C’est un premier pas. Nous allons ajouter des briques à cette offre, en proposant prochainement des formations courtes pour les professionnel·le du secteur dans le cadre de la formation continue, et des parcours enrichis pour nos étudiant·es de Bachelor. Nous intervenons également sur des thématiques de gestion auprès des Masters HES ou de formation continue ouverts aux soignants. Pour nous et pour conclure, nous sommes convaincus que faire évoluer le secteur passe par l’amélioration de la connaissance du système de santé, le développement de compétences adaptées chez les économistes et plus de synergies pluriprofessionnelles entre le monde de la santé et celui de la gestion.

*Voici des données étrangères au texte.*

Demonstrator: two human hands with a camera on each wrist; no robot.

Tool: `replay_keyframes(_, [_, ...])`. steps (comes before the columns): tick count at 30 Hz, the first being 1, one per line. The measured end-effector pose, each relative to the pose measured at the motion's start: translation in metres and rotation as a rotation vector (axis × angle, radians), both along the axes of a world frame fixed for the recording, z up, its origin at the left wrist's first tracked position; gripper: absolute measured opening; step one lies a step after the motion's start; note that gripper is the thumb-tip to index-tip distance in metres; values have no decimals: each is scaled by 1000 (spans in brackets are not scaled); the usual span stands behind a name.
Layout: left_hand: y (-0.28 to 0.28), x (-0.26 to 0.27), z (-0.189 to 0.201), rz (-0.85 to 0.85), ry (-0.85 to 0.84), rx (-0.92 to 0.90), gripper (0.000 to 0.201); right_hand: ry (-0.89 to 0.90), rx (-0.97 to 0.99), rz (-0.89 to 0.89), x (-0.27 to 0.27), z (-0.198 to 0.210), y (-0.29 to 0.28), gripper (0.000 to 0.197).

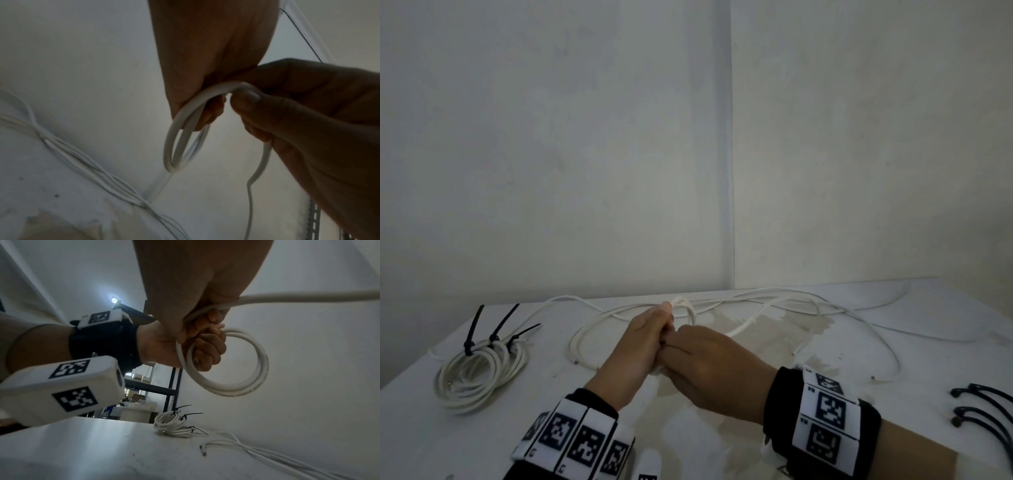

Jocelyne Majo est professeure à la Haute Ecole d’Ingénierie et de Gestion du Canton de Vaud (HEIG-VD). Son activité d’enseignement et de recherche est orientée sur le management dans le secteur de la santé et la recherche de solutions aux enjeux des prestataires de soins. Ses travaux récents incluent la mise en œuvre d’une matrice de maturité de l’intégration des soins au sein des pôles de santé vaudois, comme outil de pilotage de leur performance (projet SCIROCCO-POL). Ils incluent également des travaux pour le Canton de Vaud sur l’amélioration des conditions de travail du personnel infirmier (projet ACTiiV).